Trescientos setenta y uno. Descubro o confirmo de nuevo que el crítico temido y, al mismo tiempo, tan deseado por otros, es mucho mejor diarista que crítico, ya que ha tomado su tarea como si sus letras fueran una cimitarra incansable. Aunque tuviera razón en cada una de sus reseñas, se me hace muy cuesta arriba la lectura continua de tanto error o incongruencia o estulticia literaria. ¿No habría que señalar también, aunque sólo fuera por no parecer un verdugo con sentimientos sádicos, algún acierto, alguna luz…, no sé un párrafo al menos digno?
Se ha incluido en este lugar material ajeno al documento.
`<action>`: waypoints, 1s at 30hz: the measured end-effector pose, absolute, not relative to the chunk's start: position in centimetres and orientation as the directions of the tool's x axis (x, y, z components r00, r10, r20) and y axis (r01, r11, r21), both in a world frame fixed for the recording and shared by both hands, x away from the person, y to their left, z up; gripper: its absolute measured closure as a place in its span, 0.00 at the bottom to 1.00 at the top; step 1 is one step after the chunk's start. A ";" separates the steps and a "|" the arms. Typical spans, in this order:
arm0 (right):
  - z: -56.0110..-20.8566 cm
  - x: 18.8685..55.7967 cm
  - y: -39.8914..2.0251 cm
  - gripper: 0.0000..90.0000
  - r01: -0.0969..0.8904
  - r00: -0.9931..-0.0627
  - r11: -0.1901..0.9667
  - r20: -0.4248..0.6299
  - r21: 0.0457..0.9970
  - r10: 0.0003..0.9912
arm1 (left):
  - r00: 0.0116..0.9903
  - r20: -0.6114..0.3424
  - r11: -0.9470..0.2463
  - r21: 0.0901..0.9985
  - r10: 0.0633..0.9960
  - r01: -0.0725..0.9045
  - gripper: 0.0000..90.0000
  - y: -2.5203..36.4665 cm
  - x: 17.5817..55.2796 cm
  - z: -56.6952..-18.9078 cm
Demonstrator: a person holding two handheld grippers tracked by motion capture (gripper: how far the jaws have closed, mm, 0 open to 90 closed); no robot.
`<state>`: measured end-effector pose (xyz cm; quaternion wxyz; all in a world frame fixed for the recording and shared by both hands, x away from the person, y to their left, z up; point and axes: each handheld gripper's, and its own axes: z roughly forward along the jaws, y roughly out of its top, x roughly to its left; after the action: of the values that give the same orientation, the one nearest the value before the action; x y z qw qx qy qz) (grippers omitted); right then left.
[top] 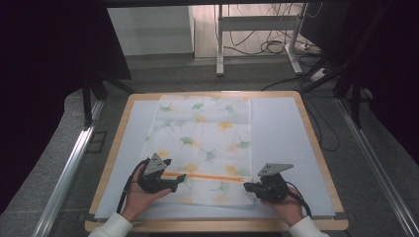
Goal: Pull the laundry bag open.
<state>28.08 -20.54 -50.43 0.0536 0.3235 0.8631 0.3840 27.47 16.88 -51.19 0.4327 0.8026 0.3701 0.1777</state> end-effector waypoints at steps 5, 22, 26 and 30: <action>-50.5 28.0 -20.7 0.99 0.515 -0.786 0.499 0.151 0.697 0.600 | 0.691 -0.048 -0.364 0.823 0.721 0.436 0.28 15.5 28.1 -50.7; -51.0 28.0 -20.3 0.99 0.511 -0.793 0.545 0.121 0.665 0.597 | 0.733 -0.063 -0.378 0.826 0.677 0.419 0.28 13.1 28.4 -50.2; -51.3 28.0 -20.6 0.99 0.526 -0.784 0.544 0.126 0.654 0.607 | 0.740 -0.063 -0.380 0.827 0.670 0.414 0.28 12.7 28.5 -50.1; -51.7 28.0 -20.4 0.99 0.531 -0.785 0.567 0.115 0.630 0.608 | 0.749 -0.058 -0.389 0.826 0.660 0.408 0.27 11.9 28.7 -50.1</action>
<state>27.98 -20.36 -51.70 0.0575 0.3225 0.8833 0.3355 28.68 11.94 -50.07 0.4467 0.8214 0.3251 0.1413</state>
Trescientos setenta y dos. Ahora que tengo que decantarme entre un uno y medio por ciento de las novelas presentadas a concurso, siento que son demasiadas, que se me hace muy cuesta arriba mi decisión definitiva que, por suerte, no será la del concurso, tan sólo representará su décima parte.
Es curiosa esta sensación, haber descartado trescientas noventa y, sin embargo, no saber cómo o por qué descartar otras tres. Y cuando me queden tres, aún me resta algo más difícil, decidir cuál es mejor según mi torpe criterio, decidir cómo o por qué ordenar su calidad.
Como si fuera fácil.
Miro el rostro de felicidad de nuestros colegas del jurado del Premio Planeta, mientras atraviesan la particular alfombra roja que el evento merece, y pienso que no se trata de lo mismo. No se atisba en ninguno de los rostros la más mínima tensión o duda o carga de responsabilidad. Supuestamente van a decidir el futuro de un autor o autora y de una obra, pero tengo la impresión de que allí hay de todo menos misterio, suspense o duda.
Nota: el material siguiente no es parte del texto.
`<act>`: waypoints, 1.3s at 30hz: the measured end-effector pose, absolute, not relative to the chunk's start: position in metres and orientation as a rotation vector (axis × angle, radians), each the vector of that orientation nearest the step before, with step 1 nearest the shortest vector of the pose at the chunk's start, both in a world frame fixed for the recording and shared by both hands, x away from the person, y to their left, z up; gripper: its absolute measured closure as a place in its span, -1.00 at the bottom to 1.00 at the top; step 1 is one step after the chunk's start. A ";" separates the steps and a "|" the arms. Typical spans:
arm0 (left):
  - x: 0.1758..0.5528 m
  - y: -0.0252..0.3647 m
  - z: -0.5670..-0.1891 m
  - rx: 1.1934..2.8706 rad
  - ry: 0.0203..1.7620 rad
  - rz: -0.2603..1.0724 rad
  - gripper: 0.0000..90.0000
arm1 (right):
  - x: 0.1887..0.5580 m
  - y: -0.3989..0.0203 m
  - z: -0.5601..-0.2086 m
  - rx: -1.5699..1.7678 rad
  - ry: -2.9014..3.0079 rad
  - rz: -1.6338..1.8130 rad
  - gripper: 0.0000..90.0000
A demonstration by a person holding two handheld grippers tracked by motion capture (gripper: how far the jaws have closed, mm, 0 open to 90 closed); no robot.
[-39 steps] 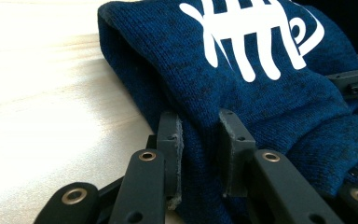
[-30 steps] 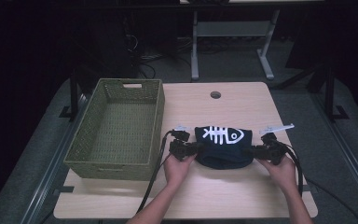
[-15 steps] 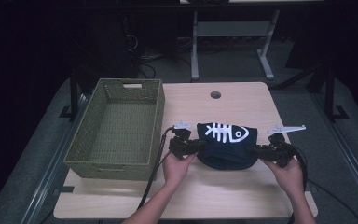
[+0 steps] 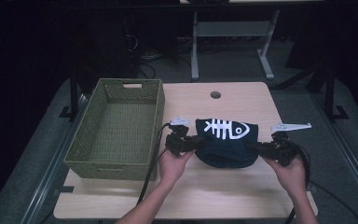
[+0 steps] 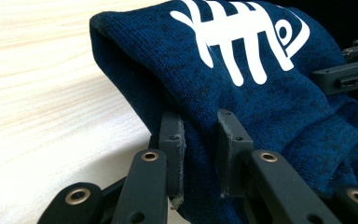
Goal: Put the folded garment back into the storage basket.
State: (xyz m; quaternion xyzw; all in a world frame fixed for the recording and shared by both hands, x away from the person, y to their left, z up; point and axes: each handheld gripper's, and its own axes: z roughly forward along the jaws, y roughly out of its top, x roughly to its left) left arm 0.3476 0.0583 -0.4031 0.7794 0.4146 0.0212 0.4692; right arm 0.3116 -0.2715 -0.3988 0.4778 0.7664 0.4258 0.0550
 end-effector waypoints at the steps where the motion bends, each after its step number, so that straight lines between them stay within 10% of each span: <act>1: 0.346 0.060 -0.400 1.913 1.006 0.061 0.66 | 0.311 -0.271 -0.397 1.444 2.326 1.294 0.62; 39: 0.346 0.106 -0.342 1.862 0.961 0.053 0.66 | 0.315 -0.240 -0.343 1.352 2.314 1.443 0.63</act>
Trescientos setenta y tres. Los ojos se me pegan a los párpados. Según mis costumbres, no debería ser tan tarde para las células de mi organismo, aún debería estar al menos media hora o tres cuartos aquí sentado, pero el peso infinito de mis párpados lo está convirtiendo en un suplicio.
Aún así resisto un poco más y me pongo a leer los titulares de la prensa. Una manía, supongo. Y me encuentro con la información que amedrentará o alertará a tantos: cuatro posibles nuevos casos de contagio con el virus del ébola.
No quiero alarmarme, es mejor esperar, y soñar con que, como otros, serán cuatro nuevos negativos casos.
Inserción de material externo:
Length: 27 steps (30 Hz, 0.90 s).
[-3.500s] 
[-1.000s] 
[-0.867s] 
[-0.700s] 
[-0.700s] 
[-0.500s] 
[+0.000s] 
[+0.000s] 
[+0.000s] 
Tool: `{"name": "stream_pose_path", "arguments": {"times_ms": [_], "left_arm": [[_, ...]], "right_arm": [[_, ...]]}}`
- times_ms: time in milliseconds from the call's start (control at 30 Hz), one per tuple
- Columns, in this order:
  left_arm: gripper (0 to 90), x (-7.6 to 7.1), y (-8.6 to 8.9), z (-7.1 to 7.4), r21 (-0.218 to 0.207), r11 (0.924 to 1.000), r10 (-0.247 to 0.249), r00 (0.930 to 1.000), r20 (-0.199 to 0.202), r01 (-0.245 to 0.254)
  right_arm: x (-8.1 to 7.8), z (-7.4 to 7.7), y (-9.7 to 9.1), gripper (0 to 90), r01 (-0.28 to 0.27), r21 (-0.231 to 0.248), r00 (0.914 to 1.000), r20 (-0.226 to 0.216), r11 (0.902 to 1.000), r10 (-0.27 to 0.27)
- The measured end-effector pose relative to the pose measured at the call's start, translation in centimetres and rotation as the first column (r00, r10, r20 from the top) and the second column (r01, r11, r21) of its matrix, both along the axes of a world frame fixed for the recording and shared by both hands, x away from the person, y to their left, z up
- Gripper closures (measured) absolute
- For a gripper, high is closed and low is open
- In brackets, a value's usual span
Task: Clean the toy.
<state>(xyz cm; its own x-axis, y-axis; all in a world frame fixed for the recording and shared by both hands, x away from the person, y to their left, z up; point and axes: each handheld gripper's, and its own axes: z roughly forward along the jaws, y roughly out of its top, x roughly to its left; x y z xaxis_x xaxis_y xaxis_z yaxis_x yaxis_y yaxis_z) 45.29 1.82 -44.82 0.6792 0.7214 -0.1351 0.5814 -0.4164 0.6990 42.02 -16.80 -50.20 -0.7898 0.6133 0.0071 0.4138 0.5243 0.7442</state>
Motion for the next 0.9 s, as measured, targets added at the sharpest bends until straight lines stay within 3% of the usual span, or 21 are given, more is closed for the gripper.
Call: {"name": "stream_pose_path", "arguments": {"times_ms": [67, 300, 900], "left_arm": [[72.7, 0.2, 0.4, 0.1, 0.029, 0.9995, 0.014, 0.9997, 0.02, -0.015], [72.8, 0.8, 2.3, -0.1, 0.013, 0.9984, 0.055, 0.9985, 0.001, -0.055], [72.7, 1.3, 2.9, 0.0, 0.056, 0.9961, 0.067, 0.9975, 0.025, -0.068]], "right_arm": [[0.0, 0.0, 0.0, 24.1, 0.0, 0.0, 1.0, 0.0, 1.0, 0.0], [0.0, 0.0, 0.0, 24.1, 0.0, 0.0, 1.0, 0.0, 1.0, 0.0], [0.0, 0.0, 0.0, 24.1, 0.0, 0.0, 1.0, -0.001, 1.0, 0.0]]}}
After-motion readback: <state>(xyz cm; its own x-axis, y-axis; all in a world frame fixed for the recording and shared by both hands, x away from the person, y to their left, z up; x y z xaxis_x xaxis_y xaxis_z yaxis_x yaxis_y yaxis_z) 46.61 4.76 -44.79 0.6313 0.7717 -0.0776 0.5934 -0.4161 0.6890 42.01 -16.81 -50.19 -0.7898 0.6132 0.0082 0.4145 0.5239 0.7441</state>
Trescientos setenta y cuatro. Leo su título, y sé a ciencia cierta que se un título genial, uno de esos títulos que a uno le hubiera gustado poner en alguna de sus obras. Aplaudir en silencio a la autora que pensó algo así: Mi color favorito es verte.

Trescientos setenta y cinco. Saber, antes de que los datos se integren en el caudal de conocimientos, que ahora transitamos una empinadísima subida de la montaña rusa, tan empinada que parece vertical, cuarenta y cinco grados sobre el suelo.
Mirar a tu alrededor e intuir que un sufrimiento semejante al tuyo anida en demasiados lugares, en tantas familias.
Confirmar, de nuevo, que todo el dinero que se destine a esta tarea de aliviar y sanar el dolor, la enfermedad es poco, siempre será poco.

Trescientos setenta y seis. Llego a casa con la luz de la mañana temprana acariciándome en la espalda. El verano, subido a la grupa de viento africano, ha regresado estos días a hacernos una visita.
Pero es un poco melancólica, como esas visitas a destiempo, casi precipitadas, de quien se allega a ver a un conocido porque intuye que si no lo hace, no volverá a verlo con vida.
Las alamedas amarillean sobre las cúspides de los chopos, las castañas ruedan por el suelo, las hojas secas, crujientes, ocupan el lugar de su letargo, los días son mucho más cortos.
Y a pesar de todo, o precisamente por eso mismo, cómo se agradece una visita así, extemporánea y rápida.